Extracted entries.

════════════════

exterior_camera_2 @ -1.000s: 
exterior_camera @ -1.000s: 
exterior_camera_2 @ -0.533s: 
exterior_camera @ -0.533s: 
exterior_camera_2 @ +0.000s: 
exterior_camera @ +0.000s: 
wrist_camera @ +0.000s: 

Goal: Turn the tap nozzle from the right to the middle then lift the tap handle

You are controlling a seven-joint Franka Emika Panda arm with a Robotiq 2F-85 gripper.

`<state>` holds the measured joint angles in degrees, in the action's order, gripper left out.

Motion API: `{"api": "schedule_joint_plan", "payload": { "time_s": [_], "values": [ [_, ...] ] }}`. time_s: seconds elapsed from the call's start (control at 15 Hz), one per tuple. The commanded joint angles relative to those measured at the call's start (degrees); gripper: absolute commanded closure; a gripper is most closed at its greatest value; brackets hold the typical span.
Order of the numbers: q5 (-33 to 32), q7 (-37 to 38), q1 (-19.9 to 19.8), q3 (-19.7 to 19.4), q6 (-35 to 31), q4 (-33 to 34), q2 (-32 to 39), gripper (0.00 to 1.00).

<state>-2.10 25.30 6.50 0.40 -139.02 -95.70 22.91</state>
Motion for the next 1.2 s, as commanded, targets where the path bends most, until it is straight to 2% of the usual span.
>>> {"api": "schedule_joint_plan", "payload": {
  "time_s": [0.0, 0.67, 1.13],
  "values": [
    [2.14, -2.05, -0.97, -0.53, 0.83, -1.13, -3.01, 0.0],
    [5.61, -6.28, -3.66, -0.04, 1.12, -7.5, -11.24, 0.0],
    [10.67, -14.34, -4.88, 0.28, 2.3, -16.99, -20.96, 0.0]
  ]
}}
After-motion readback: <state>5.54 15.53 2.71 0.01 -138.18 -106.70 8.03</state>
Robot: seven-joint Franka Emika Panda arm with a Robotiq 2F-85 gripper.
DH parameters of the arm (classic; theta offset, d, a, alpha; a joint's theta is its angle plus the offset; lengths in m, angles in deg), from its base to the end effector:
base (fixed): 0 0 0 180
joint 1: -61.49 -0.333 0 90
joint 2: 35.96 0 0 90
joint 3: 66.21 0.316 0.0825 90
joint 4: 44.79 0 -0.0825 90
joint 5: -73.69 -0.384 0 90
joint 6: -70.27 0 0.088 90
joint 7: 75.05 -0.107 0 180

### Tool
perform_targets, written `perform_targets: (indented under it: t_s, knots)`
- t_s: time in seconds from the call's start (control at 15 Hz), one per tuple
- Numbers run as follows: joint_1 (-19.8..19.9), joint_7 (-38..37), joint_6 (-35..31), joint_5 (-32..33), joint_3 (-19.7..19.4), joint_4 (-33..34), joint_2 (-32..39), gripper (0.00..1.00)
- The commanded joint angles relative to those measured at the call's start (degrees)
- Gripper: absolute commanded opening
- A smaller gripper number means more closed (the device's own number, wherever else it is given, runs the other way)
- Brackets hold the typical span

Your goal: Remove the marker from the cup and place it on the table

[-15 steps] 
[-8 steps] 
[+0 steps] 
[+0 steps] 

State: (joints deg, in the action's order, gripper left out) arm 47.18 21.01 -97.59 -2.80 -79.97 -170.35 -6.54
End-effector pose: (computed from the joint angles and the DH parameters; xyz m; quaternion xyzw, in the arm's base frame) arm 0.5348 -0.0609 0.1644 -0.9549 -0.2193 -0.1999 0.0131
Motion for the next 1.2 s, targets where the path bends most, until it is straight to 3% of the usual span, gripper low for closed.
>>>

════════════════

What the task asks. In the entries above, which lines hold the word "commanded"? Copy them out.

Output of the task.
Motion API: `{"api": "schedule_joint_plan", "payload": { "time_s": [_], "values": [ [_, ...] ] }}`. time_s: seconds elapsed from the call's start (control at 15 Hz), one per tuple. The commanded joint angles relative to those measured at the call's start (degrees); gripper: absolute commanded closure; a gripper is most closed at its greatest value; brackets hold the typical span.
Motion for the next 1.2 s, as commanded, targets where the path bends most, until it is straight to 2% of the usual span.
- The commanded joint angles relative to those measured at the call's start (degrees)
- Gripper: absolute commanded opening

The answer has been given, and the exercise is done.